▸ **DIRECTIONS**:
Whenever a line below holds the word "white", copy that line.
DATA PROVIDED Start Marker
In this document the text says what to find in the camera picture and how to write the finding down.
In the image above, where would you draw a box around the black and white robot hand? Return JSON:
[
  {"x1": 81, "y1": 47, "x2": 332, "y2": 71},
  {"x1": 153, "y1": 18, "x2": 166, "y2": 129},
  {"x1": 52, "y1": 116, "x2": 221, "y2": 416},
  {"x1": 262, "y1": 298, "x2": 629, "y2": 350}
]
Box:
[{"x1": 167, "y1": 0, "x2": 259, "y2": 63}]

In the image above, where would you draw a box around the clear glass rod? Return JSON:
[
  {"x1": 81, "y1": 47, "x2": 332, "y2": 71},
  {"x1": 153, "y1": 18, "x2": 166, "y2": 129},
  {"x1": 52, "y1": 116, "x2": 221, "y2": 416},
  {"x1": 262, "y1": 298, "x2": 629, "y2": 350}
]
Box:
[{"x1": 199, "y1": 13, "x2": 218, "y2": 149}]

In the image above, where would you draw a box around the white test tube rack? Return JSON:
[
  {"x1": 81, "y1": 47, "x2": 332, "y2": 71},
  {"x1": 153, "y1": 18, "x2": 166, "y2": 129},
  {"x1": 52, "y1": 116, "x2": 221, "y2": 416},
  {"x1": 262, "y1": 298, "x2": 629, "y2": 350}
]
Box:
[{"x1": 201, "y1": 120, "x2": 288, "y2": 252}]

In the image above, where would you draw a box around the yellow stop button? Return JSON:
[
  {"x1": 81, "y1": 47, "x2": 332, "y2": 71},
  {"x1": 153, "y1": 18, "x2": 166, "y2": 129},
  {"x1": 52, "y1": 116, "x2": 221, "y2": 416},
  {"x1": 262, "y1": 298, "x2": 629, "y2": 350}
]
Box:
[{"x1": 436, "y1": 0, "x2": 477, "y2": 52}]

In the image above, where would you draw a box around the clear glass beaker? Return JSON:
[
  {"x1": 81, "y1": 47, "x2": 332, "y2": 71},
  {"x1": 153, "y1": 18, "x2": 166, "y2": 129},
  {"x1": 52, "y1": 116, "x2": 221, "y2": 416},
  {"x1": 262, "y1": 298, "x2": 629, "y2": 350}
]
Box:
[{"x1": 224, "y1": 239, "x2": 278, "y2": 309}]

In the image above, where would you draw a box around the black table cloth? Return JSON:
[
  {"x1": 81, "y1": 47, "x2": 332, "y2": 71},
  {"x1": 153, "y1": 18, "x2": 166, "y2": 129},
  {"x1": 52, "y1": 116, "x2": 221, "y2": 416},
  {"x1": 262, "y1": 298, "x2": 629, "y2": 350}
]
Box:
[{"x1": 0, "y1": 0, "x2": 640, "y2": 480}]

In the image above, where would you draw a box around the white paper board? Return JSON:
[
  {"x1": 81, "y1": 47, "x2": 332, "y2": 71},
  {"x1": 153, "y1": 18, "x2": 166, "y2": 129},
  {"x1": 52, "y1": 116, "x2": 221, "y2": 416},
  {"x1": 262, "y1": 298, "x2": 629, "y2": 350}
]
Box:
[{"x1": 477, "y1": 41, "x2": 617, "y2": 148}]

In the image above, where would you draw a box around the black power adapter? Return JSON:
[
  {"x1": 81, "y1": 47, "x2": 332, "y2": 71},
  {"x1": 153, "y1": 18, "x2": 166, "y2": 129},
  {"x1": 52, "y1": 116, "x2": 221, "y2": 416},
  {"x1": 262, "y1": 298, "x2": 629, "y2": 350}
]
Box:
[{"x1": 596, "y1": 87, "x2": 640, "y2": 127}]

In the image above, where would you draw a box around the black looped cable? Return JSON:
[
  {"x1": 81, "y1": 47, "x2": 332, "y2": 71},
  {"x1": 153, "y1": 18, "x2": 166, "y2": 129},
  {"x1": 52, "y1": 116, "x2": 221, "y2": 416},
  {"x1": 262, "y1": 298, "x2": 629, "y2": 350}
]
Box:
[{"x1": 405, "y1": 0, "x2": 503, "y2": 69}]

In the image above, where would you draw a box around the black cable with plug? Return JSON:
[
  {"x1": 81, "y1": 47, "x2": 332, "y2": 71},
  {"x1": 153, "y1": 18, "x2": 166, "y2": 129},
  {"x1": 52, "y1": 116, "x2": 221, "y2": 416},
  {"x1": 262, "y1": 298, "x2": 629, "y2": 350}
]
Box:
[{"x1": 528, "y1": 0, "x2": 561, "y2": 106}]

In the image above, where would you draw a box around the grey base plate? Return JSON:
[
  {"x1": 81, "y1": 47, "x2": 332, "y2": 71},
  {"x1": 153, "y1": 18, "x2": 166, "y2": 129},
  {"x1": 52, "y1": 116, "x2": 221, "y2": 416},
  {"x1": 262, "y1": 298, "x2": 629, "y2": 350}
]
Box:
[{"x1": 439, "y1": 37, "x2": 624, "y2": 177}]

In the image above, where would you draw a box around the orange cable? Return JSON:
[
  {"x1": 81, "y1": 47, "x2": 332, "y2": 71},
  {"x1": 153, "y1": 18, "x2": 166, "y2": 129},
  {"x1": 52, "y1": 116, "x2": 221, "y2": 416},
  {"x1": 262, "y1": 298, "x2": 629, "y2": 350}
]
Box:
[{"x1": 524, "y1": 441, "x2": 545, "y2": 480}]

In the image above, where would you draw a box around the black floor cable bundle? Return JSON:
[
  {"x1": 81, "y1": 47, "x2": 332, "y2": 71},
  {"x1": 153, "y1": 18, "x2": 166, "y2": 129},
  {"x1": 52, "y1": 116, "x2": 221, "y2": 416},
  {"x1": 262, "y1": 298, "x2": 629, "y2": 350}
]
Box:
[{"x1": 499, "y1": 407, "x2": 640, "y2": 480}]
DATA PROVIDED End Marker
▸ **YOUR RESPONSE**:
In the image above, where would you draw a box around the black and white robot hand? Return JSON:
In the image above, where would you draw a box around the white test tube rack? Return JSON:
In the image above, where would you draw a box around the white paper board? Return JSON:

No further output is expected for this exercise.